ABOUT THIS EXERCISE => Exactly the lines from the one with "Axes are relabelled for" to the end of the data below should be set down, and no others.

■ ■ ■

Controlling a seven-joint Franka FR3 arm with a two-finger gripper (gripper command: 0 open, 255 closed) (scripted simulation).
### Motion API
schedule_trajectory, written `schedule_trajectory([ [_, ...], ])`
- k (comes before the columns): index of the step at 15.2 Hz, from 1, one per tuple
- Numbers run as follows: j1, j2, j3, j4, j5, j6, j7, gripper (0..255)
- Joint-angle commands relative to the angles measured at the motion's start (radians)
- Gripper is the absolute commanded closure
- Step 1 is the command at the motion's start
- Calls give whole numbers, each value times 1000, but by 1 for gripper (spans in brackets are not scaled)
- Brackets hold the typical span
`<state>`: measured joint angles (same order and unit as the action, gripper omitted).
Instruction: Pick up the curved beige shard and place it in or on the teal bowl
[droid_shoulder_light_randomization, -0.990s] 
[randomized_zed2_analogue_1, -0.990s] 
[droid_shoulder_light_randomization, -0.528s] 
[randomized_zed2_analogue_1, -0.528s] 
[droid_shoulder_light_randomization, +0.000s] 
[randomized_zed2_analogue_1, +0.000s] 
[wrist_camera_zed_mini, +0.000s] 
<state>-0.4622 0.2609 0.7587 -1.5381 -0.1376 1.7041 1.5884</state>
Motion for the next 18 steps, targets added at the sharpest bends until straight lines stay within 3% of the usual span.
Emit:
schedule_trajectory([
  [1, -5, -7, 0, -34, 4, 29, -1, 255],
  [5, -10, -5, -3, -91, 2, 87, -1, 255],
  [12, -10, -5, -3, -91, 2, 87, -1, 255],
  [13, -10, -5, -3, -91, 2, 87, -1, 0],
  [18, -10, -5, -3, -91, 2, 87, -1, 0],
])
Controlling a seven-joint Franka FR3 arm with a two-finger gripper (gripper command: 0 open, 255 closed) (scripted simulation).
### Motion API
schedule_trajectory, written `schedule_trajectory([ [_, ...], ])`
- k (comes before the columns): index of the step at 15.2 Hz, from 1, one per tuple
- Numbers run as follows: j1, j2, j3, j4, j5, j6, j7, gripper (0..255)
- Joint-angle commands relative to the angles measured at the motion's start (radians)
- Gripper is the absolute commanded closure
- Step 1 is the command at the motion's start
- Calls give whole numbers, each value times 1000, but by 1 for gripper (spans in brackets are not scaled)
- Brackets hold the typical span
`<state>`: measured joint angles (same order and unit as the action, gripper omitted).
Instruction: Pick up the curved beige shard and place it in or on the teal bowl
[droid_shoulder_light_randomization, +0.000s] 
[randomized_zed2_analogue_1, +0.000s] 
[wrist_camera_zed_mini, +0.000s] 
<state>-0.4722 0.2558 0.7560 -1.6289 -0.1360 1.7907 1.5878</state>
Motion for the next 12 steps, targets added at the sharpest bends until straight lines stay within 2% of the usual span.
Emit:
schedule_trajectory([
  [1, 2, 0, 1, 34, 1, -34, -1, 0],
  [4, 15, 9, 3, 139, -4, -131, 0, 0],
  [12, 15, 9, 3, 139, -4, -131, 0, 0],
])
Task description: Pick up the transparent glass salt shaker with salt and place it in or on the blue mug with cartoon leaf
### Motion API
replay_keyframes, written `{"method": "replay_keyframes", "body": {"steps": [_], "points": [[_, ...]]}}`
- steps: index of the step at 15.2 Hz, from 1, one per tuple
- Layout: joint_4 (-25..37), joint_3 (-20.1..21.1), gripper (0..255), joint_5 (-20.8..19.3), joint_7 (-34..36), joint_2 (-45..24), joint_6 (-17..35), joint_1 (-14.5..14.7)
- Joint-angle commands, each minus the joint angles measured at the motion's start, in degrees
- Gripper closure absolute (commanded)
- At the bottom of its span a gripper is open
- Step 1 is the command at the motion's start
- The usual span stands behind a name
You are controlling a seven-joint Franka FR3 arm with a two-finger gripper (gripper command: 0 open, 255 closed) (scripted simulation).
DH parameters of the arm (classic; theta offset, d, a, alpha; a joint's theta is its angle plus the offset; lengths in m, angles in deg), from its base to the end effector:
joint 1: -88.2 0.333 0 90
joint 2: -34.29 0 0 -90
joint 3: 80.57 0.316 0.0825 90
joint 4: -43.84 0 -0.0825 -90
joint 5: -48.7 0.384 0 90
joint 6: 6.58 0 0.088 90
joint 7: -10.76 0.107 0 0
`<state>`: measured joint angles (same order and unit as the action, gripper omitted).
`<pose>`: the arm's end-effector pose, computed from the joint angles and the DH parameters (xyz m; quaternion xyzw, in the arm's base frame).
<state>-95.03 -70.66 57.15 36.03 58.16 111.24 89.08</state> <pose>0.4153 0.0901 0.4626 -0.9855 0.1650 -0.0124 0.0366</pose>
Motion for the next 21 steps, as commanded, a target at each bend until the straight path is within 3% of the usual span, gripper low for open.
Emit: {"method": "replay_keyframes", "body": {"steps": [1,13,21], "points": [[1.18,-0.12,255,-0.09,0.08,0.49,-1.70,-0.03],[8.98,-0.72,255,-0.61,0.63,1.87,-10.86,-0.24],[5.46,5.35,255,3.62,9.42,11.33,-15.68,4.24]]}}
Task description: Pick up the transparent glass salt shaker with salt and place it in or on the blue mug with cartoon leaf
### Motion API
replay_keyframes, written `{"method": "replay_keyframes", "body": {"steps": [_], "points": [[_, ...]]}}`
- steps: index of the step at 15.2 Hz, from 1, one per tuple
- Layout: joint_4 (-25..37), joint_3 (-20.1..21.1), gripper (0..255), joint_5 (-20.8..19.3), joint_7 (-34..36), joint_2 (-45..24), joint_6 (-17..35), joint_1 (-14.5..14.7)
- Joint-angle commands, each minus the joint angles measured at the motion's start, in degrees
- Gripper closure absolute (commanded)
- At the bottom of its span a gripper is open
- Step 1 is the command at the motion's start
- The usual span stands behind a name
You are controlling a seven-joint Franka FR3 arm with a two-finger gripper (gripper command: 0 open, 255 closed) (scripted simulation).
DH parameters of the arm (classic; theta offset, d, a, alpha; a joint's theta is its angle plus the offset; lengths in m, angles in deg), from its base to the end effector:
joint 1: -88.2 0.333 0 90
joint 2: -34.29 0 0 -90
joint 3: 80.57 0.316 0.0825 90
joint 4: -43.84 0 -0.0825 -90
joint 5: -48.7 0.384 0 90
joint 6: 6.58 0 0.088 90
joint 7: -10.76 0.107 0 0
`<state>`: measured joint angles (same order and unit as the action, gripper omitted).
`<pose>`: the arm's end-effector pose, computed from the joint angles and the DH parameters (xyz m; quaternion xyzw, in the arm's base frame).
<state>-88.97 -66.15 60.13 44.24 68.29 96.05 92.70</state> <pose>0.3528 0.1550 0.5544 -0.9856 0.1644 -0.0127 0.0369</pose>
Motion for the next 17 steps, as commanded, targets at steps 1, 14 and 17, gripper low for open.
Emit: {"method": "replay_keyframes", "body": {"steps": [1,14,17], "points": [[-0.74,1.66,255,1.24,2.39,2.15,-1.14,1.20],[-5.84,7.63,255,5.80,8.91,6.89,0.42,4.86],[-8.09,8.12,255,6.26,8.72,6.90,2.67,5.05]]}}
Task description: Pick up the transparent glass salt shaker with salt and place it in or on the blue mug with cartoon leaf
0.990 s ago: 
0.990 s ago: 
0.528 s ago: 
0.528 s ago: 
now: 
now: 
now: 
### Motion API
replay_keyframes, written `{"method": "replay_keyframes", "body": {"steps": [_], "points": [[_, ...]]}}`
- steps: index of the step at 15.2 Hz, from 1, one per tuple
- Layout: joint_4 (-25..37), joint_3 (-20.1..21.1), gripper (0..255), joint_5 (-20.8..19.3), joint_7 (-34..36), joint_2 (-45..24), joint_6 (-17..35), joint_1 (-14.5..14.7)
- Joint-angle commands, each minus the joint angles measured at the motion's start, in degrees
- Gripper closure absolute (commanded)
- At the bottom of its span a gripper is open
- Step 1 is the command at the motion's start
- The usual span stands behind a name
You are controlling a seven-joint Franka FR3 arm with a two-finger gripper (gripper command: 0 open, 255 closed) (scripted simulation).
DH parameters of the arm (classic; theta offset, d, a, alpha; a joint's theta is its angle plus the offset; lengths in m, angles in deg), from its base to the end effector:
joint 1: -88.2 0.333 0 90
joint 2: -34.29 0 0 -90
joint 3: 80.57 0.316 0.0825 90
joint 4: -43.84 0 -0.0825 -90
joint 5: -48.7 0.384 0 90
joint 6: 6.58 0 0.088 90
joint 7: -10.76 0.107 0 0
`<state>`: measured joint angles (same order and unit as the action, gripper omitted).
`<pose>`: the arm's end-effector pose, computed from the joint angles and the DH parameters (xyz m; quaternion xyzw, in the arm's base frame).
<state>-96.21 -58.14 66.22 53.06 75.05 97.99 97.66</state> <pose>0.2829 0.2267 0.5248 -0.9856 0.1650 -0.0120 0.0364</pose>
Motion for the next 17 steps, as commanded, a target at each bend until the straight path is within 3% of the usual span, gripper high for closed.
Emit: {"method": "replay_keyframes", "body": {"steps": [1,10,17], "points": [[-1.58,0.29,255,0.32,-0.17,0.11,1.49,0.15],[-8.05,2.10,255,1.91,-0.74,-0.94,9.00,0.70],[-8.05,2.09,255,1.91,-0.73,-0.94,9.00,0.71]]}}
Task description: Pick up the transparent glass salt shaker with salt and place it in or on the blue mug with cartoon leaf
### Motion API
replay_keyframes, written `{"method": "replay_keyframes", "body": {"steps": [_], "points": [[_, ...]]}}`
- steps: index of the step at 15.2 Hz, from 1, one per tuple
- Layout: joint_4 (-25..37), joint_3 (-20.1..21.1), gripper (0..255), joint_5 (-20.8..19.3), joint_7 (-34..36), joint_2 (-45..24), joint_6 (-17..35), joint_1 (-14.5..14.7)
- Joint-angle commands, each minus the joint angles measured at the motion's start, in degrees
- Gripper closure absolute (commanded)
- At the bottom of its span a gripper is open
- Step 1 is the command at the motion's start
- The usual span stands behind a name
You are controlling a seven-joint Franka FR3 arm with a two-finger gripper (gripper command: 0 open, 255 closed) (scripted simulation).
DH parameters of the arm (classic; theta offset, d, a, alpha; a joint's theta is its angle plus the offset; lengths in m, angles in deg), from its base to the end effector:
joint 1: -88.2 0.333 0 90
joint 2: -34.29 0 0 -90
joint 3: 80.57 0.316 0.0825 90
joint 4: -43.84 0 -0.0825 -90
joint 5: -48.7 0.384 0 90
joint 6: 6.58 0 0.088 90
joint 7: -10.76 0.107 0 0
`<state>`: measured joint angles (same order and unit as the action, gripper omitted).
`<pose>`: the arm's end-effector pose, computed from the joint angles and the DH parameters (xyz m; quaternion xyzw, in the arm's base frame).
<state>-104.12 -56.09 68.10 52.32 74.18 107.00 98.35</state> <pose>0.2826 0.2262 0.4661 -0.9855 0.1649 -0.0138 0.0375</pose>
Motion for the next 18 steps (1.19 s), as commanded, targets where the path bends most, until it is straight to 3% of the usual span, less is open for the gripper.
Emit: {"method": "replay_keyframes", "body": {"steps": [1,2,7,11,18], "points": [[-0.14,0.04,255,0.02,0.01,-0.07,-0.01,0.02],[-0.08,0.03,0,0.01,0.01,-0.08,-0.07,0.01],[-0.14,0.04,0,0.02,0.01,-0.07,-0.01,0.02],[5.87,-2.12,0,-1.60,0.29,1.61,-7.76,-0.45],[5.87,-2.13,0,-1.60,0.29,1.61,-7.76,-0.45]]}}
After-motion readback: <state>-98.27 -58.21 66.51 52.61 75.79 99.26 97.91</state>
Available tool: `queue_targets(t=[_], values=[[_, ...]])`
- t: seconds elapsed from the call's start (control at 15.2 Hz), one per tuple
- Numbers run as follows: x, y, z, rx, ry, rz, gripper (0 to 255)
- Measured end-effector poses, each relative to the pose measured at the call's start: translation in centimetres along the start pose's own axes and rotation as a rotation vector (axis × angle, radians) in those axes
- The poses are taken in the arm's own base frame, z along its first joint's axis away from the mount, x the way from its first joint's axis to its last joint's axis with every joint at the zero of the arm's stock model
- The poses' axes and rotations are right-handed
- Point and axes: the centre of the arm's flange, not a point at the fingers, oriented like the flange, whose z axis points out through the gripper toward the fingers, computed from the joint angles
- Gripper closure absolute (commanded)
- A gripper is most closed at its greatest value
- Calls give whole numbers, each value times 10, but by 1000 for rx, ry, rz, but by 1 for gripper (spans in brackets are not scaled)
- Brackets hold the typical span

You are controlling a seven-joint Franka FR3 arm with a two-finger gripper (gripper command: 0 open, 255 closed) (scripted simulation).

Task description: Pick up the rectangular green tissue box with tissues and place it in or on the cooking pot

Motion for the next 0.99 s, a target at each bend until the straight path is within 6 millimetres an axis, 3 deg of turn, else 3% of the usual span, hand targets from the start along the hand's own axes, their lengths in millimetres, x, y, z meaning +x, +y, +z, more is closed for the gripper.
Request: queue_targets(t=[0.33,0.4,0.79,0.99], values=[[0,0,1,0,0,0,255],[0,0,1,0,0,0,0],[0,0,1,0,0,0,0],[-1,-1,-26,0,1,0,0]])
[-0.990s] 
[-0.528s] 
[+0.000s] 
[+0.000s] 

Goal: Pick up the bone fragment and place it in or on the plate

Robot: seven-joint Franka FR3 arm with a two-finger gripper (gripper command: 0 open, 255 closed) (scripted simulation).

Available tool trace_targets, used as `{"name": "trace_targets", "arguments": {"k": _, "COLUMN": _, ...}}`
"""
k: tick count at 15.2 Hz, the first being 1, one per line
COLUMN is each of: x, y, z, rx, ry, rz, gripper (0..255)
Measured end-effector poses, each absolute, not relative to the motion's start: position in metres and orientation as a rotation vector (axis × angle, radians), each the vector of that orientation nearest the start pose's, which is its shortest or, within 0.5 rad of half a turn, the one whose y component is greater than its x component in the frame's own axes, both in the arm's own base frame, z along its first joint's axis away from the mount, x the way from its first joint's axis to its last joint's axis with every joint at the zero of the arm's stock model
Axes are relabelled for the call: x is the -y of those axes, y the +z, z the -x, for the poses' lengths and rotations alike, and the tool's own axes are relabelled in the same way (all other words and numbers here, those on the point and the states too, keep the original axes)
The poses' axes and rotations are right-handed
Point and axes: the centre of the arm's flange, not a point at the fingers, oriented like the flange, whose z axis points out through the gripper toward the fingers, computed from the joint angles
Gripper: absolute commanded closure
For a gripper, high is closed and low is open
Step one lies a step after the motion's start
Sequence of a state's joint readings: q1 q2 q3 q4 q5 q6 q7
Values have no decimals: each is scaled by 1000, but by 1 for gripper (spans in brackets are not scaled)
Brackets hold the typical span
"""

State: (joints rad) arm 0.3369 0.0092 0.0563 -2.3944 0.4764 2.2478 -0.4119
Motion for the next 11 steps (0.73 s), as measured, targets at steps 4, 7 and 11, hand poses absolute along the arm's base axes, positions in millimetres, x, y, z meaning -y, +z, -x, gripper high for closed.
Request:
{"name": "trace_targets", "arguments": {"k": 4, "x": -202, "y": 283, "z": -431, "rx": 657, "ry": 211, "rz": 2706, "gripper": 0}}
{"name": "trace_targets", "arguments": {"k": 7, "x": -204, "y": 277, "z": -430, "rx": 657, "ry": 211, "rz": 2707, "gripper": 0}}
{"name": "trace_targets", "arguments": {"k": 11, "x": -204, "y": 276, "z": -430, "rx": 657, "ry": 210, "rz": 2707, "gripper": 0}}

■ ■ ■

ANSWER FOR THE TASK =>
Axes are relabelled for the call: x is the -y of those axes, y the +z, z the -x, for the poses' lengths and rotations alike, and the tool's own axes are relabelled in the same way (all other words and numbers here, those on the point and the states too, keep the original axes)
The poses' axes and rotations are right-handed
Point and axes: the centre of the arm's flange, not a point at the fingers, oriented like the flange, whose z axis points out through the gripper toward the fingers, computed from the joint angles
Gripper: absolute commanded closure
For a gripper, high is closed and low is open
Step one lies a step after the motion's start
Sequence of a state's joint readings: q1 q2 q3 q4 q5 q6 q7
Values have no decimals: each is scaled by 1000, but by 1 for gripper (spans in brackets are not scaled)
Brackets hold the typical span
"""

State: (joints rad) arm 0.3369 0.0092 0.0563 -2.3944 0.4764 2.2478 -0.4119
Motion for the next 11 steps (0.73 s), as measured, targets at steps 4, 7 and 11, hand poses absolute along the arm's base axes, positions in millimetres, x, y, z meaning -y, +z, -x, gripper high for closed.
Request:
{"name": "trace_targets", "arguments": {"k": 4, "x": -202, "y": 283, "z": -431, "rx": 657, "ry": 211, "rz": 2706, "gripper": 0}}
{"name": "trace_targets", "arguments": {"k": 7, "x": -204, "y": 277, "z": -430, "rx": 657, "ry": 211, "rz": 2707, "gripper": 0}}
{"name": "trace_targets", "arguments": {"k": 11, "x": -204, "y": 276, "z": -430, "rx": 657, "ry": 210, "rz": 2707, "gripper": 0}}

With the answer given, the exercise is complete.